Community in teams

December 30, 2011

I recently read a post on Massively commenting on the state of tools for finding teams in the Star Wars: The Old Republic and advantages and disadvantages with the current approach and what for example World of Warcraft uses. There have been a lot of comments there, mainly arguing for or against a tool like the Dungeon Finder in World of Warcraft.

I have not played WoW in 5+ years and I know very little of the details of SW:TOR, but it seems to me that the arguments were somewhat missing the core issue here. It should not be a discussion only about whether Dungeon Finder-type tool is needed or not, but rather about how a game in general supports team play and encourages community building. These may not necessarily happen at the same time all the time, but is of course an good opportunity for it to happen.

The main issue here with combining these I think lies with games that adopted a level-gated, holy-trinity-oriented, play-content-in-developer-mandated-order design. I do not know if this is the case with SW:TOR, but if a game has these elements then the game design hardly has considered it important to have community building and team play happen at the same time.

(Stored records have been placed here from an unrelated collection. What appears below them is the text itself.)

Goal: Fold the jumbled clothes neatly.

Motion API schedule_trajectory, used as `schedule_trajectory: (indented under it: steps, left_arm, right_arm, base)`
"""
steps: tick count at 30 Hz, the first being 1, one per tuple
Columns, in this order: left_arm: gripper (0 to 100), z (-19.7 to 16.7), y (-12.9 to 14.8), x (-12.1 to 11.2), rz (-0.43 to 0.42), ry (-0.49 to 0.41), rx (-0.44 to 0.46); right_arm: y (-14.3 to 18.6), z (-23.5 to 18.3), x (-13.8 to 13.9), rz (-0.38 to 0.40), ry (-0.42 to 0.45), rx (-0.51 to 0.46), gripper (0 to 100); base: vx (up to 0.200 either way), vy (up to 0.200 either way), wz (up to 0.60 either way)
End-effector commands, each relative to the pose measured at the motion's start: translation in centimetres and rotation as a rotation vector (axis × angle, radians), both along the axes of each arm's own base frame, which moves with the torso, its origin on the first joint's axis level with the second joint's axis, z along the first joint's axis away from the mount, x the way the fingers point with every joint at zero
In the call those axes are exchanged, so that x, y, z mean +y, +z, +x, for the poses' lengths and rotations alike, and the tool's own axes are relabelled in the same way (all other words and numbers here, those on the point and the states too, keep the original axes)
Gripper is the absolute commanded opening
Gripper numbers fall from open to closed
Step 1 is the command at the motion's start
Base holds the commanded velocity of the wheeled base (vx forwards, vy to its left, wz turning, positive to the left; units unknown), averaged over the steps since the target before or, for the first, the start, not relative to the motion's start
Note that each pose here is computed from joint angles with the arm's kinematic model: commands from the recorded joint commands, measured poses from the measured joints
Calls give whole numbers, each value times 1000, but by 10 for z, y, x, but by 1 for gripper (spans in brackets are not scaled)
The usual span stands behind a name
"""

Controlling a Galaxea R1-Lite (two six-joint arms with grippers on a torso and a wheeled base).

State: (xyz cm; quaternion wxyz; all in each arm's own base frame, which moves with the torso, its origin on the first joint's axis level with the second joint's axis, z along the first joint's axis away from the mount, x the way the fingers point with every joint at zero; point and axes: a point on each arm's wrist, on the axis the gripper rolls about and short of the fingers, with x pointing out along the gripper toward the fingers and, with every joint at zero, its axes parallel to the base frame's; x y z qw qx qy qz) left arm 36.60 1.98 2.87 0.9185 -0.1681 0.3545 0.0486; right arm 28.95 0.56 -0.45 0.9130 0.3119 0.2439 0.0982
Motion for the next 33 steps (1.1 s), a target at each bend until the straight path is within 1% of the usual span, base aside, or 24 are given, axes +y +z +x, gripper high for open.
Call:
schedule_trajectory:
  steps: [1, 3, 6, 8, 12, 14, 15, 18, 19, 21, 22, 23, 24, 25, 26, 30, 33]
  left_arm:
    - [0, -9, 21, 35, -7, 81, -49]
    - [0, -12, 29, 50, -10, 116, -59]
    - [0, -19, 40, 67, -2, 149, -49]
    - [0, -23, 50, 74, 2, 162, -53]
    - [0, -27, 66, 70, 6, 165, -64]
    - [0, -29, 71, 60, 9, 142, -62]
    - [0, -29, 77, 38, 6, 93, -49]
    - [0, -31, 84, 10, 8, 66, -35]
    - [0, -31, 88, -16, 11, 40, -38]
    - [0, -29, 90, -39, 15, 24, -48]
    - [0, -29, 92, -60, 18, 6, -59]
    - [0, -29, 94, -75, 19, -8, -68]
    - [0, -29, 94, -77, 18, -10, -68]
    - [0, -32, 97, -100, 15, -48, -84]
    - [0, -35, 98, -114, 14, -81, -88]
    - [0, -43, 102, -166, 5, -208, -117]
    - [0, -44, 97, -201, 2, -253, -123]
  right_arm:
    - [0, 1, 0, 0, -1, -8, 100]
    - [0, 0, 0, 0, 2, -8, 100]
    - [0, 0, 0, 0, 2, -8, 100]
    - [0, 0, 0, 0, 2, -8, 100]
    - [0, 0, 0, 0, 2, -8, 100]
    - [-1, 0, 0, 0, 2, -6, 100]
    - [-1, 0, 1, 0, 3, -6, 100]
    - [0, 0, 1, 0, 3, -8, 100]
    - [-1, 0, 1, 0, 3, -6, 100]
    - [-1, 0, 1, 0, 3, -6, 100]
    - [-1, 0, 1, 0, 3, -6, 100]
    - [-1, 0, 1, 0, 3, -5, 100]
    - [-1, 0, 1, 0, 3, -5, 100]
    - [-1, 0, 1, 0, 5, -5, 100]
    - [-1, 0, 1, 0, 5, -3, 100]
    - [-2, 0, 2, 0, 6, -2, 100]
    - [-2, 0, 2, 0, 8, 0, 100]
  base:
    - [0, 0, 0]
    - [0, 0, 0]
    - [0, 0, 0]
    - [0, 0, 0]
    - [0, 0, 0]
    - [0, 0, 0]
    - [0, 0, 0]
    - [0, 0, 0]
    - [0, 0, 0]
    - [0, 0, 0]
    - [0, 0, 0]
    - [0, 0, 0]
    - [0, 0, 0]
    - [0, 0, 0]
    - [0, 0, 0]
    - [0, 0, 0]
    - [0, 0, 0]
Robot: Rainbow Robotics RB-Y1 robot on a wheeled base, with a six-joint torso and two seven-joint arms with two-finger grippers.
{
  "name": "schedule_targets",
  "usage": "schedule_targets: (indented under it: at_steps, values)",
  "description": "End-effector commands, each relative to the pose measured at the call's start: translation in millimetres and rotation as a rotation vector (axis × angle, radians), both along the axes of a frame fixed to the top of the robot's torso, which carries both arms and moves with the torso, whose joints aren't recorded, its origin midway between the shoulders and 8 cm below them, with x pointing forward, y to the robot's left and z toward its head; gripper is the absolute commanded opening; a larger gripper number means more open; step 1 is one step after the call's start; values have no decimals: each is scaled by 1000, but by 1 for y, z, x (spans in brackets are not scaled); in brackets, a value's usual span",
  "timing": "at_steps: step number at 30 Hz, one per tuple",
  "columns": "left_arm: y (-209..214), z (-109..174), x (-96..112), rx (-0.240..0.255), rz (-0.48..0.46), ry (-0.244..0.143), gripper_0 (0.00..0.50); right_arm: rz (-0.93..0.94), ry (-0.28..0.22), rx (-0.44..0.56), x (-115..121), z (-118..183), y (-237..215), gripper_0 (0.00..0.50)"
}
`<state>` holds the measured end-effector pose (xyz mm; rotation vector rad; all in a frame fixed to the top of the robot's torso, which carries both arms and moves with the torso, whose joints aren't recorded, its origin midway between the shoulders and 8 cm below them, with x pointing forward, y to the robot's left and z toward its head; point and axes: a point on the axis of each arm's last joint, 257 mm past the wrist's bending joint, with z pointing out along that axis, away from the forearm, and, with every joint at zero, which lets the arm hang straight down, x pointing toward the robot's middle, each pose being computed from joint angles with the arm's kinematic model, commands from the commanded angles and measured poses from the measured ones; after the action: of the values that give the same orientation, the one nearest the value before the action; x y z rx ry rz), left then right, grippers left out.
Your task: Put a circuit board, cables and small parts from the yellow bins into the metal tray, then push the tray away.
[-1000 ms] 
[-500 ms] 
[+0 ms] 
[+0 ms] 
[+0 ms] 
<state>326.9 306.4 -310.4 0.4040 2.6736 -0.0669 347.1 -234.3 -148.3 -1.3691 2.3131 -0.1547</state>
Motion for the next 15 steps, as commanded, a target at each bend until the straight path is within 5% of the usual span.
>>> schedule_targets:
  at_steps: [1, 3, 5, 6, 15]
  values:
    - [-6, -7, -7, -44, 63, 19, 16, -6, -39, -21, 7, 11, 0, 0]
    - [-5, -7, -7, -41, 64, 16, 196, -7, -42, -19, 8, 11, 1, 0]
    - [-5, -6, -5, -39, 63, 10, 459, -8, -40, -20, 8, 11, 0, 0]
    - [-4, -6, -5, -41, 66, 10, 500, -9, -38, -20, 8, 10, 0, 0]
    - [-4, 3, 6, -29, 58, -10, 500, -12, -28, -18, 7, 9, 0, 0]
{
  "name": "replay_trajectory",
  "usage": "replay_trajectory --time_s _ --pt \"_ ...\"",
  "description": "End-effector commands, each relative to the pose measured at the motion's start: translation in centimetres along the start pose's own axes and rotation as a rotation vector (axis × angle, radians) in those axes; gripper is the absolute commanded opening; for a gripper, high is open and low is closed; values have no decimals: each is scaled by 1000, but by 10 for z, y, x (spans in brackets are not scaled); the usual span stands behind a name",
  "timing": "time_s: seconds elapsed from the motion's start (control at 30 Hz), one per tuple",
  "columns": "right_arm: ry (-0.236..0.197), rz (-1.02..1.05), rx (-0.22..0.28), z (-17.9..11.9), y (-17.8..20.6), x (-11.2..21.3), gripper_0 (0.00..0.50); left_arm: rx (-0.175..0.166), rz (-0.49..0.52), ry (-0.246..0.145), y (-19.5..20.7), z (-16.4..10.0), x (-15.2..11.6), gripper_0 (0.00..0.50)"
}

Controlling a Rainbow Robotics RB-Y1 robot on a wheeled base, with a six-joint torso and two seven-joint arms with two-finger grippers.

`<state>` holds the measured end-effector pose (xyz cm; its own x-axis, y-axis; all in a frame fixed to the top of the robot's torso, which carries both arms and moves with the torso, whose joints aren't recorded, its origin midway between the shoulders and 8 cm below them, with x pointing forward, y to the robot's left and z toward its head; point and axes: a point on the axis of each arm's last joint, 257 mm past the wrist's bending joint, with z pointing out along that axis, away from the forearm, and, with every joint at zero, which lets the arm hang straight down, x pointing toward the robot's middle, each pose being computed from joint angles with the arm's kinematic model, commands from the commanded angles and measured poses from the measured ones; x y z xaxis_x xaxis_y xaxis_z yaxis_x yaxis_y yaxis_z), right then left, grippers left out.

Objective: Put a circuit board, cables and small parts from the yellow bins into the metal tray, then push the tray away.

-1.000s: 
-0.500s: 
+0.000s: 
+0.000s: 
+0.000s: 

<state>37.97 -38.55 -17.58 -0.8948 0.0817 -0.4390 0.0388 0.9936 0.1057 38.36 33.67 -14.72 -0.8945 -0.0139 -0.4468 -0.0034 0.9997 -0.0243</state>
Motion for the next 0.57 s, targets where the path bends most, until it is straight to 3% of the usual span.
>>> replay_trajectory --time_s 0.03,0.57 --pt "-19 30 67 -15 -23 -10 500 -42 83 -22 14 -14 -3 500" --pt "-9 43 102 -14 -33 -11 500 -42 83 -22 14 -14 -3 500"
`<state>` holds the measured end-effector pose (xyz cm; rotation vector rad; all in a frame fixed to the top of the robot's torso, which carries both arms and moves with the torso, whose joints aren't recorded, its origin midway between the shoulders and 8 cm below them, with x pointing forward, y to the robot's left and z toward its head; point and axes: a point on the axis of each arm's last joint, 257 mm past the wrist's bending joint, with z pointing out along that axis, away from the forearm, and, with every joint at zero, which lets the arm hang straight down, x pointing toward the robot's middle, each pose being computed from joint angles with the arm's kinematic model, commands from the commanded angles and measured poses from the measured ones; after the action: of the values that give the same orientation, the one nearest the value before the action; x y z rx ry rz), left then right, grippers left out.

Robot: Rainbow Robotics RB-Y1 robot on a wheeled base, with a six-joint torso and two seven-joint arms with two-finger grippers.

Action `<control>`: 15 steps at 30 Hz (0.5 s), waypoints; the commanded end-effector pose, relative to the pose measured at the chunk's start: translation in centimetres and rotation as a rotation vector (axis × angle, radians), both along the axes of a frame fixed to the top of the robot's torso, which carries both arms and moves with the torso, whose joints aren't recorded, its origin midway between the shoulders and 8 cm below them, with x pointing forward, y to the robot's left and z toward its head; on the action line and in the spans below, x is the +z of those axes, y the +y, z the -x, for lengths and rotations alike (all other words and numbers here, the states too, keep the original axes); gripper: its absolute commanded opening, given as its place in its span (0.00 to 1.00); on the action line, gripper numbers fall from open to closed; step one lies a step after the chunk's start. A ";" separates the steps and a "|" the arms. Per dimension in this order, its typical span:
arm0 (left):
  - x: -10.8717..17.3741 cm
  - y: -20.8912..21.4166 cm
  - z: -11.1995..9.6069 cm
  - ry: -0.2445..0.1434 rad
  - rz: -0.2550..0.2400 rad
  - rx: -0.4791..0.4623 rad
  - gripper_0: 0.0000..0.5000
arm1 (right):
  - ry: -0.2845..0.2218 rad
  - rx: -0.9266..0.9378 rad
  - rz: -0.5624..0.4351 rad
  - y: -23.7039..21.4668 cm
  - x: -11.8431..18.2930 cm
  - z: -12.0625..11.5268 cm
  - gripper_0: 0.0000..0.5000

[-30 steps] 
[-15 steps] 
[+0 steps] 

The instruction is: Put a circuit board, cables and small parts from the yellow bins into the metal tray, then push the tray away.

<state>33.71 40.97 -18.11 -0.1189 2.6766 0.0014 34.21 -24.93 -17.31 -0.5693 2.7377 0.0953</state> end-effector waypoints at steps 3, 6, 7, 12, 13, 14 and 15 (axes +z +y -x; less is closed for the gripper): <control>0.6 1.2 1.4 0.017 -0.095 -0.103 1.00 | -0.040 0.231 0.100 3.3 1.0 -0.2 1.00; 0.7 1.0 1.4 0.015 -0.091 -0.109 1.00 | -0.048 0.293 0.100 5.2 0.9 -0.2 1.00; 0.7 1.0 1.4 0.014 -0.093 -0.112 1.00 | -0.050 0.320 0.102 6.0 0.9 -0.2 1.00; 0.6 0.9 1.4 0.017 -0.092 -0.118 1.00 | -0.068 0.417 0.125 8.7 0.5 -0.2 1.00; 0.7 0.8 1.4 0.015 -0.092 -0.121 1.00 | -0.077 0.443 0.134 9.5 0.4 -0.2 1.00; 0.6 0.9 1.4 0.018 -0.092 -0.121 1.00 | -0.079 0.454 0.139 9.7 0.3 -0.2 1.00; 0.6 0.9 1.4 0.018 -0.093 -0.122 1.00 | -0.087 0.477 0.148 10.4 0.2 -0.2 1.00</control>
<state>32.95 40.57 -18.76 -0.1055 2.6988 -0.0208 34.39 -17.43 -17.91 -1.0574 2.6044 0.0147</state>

Community building is not only about forming guilds or similar constellations either – it is about how people in general interact with each other in the game, at any time. A single tool will not change that part completely, although it can adjust the balance.

It seems to me that World of Warcraft is a game that for a long time has encouraged gated communities over general community building, plus an emphasis on gated content or at least segregated content. The Dungeon Finder tool seems to me that it was a a way to try to work around community building issues, but only through addressing a smaller and easier problem than the core issue.

I think ArenaNet gets it whan it comes to general community building for their Guild Wars 2 title – at least from what they communicate they seem to have been giving this a lot of thought. Funcom maybe gets it for their next title – not quite sure yet about them for The Secret World. Paragon Studios seem to understand it, but sometimes perhaps only on a subconscious level and learning from mistakes.

The Massively post raised my curiousity a bit where Bioware stands here? Is there an overall pattern to be seen around community building in the game design of SW:TOR? It is not obvious from the general talk about the four pillars for their game what that pattern would be:  progressionexplorationcombat, and story. Admittedly, I have not looked much into the game yet so it might be obvious for those with a bit more insight here. But the four pillars mentioned are not elements that are specific for MMO-type games – it can be applied to any RPG-style game.